Exercise description:
Repeat only the lines below from the one containing "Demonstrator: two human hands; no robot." through the one containing "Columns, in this", inclusive, exactly as written.

Extracted records:
=== Section Start ===

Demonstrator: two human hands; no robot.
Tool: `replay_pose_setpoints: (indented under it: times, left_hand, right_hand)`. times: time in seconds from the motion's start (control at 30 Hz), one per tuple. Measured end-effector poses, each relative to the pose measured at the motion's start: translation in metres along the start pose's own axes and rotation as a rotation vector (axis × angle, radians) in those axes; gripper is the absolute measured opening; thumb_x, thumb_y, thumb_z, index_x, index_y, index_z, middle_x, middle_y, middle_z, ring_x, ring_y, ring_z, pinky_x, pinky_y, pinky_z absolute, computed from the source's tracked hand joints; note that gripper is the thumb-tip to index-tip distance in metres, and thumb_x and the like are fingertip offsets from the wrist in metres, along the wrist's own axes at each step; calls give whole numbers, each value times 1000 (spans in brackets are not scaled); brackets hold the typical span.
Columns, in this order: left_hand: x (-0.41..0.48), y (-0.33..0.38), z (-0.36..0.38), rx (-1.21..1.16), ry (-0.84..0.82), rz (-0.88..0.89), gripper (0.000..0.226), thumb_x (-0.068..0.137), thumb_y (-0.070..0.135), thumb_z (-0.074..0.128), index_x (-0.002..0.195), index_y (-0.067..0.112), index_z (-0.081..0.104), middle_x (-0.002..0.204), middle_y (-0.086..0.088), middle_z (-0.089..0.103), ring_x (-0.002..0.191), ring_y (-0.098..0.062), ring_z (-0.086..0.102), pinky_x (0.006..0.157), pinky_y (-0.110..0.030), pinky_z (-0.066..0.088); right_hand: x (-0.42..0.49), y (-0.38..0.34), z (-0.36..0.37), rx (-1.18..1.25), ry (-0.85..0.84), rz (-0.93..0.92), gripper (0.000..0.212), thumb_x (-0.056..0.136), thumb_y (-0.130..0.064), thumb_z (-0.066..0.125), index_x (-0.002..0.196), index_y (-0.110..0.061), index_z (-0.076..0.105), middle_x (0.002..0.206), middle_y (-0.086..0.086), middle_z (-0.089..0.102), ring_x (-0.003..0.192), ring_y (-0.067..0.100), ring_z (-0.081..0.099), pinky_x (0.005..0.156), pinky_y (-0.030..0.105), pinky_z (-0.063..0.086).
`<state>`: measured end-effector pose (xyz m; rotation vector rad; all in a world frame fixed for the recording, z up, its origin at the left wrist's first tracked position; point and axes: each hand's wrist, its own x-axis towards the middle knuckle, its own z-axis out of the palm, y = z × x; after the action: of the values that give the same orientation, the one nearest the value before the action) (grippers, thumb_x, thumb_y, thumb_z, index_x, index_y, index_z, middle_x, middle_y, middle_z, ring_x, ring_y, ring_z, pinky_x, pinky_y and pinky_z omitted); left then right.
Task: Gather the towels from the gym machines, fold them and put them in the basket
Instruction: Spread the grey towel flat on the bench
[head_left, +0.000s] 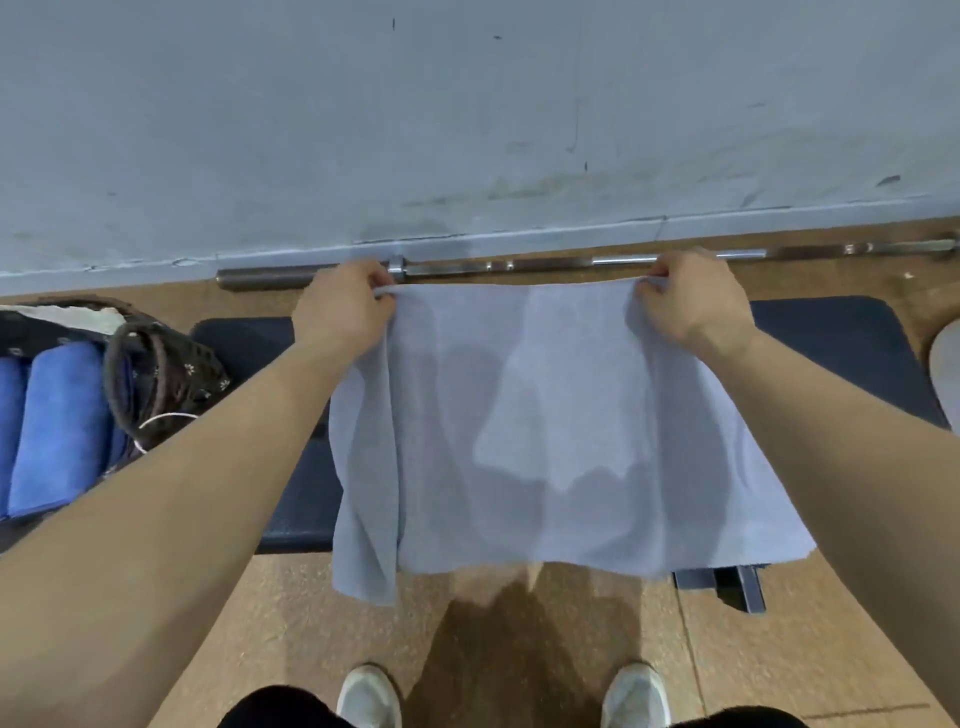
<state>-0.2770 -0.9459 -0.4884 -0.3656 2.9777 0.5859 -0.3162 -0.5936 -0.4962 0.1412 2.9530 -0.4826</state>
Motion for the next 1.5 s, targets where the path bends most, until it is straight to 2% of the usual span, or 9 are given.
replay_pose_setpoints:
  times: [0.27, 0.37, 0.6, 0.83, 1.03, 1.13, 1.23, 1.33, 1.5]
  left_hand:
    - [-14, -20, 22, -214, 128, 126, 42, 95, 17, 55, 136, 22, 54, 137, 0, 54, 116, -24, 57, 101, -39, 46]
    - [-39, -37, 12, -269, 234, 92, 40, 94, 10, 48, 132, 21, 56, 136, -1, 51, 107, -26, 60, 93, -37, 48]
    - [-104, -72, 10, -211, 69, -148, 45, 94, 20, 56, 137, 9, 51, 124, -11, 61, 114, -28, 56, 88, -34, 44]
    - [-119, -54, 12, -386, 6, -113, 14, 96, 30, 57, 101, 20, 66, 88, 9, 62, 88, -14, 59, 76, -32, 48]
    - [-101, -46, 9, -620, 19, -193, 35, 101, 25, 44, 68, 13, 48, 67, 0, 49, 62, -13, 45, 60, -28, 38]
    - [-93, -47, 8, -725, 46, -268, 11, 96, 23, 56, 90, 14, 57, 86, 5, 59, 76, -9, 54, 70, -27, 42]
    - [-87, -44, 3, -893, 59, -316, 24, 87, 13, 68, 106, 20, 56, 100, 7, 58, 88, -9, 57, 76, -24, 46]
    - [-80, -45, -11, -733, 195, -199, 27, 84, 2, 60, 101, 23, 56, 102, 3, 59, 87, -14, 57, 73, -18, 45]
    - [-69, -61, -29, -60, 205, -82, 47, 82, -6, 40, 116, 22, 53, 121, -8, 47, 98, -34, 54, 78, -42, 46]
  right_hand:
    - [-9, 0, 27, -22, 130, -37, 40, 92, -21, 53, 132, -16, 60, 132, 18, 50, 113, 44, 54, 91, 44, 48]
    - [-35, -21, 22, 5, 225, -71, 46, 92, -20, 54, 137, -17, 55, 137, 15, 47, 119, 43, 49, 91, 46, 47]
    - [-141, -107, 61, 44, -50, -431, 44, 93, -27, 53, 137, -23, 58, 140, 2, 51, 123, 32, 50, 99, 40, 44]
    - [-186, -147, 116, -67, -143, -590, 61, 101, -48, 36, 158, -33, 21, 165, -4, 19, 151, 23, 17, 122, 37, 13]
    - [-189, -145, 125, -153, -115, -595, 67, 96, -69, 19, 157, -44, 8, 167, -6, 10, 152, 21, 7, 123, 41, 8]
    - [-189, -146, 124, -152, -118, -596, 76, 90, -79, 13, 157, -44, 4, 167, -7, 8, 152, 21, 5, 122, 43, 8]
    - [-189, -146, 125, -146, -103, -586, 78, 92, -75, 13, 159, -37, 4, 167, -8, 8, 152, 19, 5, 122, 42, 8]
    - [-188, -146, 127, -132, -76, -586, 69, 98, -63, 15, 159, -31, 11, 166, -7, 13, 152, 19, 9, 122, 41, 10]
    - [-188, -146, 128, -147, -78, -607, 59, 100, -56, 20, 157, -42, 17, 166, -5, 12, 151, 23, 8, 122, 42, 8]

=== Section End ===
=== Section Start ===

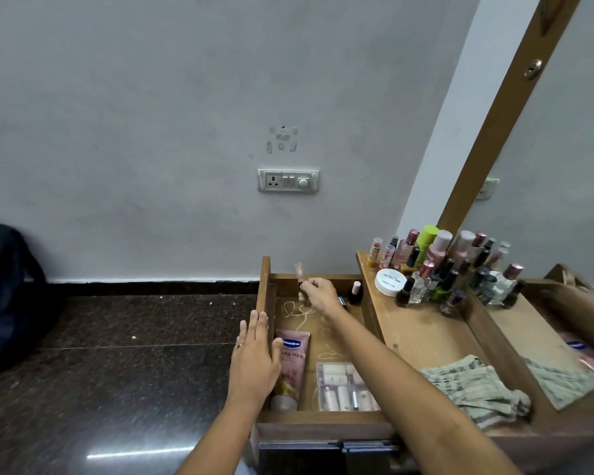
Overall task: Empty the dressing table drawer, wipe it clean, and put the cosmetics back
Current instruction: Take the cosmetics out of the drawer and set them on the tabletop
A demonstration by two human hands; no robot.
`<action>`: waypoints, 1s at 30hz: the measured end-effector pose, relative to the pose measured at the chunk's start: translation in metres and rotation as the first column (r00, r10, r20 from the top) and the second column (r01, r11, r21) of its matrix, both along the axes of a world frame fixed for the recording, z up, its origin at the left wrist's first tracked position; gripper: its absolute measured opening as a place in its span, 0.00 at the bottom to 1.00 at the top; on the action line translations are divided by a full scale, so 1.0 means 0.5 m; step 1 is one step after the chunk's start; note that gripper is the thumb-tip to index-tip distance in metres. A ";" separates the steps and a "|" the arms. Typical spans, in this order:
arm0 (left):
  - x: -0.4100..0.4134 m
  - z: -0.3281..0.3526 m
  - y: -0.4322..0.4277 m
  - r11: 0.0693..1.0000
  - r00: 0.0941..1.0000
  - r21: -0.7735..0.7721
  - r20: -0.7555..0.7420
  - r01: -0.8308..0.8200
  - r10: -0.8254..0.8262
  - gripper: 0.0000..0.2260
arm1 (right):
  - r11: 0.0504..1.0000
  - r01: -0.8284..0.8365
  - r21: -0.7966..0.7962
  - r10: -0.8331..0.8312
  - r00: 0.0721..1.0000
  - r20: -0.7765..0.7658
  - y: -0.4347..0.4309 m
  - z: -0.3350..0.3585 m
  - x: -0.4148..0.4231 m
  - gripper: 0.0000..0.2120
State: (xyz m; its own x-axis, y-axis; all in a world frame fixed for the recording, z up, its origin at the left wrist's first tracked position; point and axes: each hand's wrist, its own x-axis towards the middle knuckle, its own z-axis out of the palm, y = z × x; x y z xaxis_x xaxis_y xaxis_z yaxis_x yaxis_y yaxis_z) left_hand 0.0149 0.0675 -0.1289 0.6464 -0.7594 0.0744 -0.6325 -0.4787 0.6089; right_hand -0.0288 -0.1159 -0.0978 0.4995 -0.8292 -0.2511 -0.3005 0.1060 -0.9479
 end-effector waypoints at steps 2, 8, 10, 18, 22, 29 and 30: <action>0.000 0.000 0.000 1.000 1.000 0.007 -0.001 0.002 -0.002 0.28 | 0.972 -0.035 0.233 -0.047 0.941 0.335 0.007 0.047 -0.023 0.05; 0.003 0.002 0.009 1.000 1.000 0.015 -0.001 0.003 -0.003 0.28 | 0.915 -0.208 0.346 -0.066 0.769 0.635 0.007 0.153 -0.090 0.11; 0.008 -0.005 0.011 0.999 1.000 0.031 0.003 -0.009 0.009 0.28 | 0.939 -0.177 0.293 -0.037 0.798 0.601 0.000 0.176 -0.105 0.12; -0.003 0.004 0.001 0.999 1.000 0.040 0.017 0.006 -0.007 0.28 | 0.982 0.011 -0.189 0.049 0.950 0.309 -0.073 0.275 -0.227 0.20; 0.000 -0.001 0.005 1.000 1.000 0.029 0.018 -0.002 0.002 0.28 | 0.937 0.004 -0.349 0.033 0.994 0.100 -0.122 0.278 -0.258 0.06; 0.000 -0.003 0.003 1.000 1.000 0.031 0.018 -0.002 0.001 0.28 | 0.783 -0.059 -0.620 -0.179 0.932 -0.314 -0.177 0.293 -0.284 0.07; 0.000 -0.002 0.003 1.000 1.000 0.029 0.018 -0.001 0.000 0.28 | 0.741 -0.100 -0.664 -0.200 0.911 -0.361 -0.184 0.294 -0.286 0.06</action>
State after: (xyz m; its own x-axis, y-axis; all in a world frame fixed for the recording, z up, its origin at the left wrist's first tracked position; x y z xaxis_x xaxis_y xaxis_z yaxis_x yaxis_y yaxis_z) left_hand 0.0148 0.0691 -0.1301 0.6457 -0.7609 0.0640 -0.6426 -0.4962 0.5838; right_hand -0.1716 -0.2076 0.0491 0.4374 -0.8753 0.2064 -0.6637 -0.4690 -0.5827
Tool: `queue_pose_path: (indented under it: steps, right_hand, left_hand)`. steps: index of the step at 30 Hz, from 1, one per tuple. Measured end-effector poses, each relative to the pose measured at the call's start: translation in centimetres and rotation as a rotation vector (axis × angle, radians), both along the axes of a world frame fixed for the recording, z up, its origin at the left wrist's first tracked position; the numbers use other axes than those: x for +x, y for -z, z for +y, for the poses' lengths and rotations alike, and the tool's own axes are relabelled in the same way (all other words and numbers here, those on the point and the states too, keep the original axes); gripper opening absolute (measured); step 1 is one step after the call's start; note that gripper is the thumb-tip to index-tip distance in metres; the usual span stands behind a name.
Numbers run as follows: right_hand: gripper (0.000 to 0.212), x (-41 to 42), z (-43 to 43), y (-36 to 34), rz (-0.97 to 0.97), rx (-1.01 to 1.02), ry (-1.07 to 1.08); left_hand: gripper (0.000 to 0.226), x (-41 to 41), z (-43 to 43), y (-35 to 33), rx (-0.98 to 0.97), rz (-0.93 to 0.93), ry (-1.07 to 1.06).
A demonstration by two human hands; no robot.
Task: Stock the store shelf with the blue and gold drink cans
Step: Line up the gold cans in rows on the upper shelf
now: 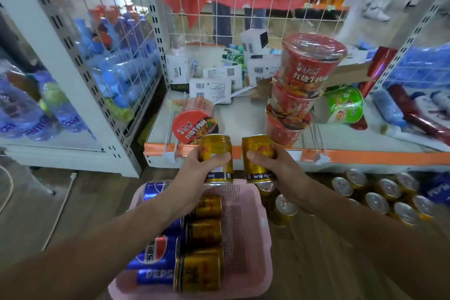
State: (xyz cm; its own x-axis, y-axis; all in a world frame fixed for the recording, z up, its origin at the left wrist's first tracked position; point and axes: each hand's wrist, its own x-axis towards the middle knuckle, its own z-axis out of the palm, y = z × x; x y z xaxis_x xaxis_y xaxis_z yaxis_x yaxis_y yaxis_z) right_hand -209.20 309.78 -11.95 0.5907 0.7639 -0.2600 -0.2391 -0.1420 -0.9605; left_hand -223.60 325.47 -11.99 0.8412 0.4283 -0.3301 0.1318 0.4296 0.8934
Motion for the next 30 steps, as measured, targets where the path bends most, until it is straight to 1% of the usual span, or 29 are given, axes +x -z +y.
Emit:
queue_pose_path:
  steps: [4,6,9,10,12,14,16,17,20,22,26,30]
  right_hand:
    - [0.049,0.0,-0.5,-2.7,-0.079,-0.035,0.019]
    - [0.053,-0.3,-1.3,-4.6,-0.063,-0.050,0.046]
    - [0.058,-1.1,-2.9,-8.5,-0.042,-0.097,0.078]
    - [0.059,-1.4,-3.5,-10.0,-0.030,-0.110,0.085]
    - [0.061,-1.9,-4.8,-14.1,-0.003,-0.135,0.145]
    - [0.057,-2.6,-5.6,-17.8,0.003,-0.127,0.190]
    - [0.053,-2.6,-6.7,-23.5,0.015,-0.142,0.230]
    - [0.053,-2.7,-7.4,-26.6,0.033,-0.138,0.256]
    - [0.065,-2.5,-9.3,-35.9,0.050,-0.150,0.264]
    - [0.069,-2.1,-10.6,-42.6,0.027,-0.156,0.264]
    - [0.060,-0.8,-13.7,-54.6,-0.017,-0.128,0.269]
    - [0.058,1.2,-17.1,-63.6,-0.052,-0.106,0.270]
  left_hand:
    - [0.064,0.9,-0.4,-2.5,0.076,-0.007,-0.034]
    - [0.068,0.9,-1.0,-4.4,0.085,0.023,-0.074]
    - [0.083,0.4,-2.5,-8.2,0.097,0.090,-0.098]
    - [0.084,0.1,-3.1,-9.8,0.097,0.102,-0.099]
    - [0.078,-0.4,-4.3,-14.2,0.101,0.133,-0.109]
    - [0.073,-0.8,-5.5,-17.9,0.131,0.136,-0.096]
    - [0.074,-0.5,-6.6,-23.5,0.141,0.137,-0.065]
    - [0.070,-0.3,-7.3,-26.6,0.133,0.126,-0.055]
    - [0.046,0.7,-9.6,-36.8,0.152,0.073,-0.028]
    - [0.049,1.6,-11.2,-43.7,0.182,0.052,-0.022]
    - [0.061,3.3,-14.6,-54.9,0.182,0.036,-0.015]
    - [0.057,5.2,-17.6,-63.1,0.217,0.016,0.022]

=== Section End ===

Written answer:
Demonstrator: two human hands; no robot.
Tool: `replay_pose_setpoints: (indented under it: times, left_hand, right_hand)`. times: time in seconds from the motion's start (control at 30 Hz), one per tuple. Measured end-effector poses, each relative to the pose measured at the motion's start: translation in metres along the start pose's own axes and rotation as a rotation vector (axis × angle, radians) in those axes; gripper is the absolute measured opening; thumb_x, thumb_y, thumb_z, index_x, index_y, index_z, middle_x, middle_y, middle_z, ring_x, ring_y, ring_z, pinky_x, pinky_y, pinky_z absolute, computed from the source's tracked hand joints; note that gripper is the thumb-tip to index-tip distance in metres, and thumb_x and the like are fingertip offsets from the wrist in metres, along the wrist's own axes at each step; calls give whole numbers, each value times 1000 (spans in brackets are not scaled); brackets hold the typical span.
Columns, in this order: left_hand: x (-0.41..0.48), y (-0.33..0.38), z (-0.36..0.38), rx (-1.21..1.16), ry (-0.84..0.82), rz (-0.88..0.89), gripper (0.000..0.226), thumb_x (-0.068..0.137), thumb_y (-0.070..0.135), thumb_z (-0.074..0.128), index_x (-0.002..0.195), index_y (-0.067..0.112), index_z (-0.081..0.104), middle_x (-0.002..0.204), middle_y (-0.086..0.088), middle_z (-0.089..0.103), ring_x (-0.002..0.191), ring_y (-0.098..0.062), ring_z (-0.086..0.102), pinky_x (0.006..0.157), pinky_y (-0.110..0.030), pinky_z (-0.066..0.088); right_hand: x (-0.42..0.49), y (-0.38..0.34), z (-0.36..0.37), rx (-1.18..1.25), ry (-0.85..0.84), rz (-0.93..0.92), gripper (0.000..0.212), thumb_x (-0.056..0.136), thumb_y (-0.130..0.064), thumb_z (-0.066..0.125), index_x (-0.002..0.196), index_y (-0.110..0.061), index_z (-0.076..0.105), middle_x (0.002..0.206), middle_y (-0.086..0.086), middle_z (-0.089..0.102), ring_x (-0.003..0.192), ring_y (-0.067..0.100), ring_z (-0.081..0.099), pinky_x (0.005..0.156), pinky_y (-0.030..0.105), pinky_z (-0.063..0.086).

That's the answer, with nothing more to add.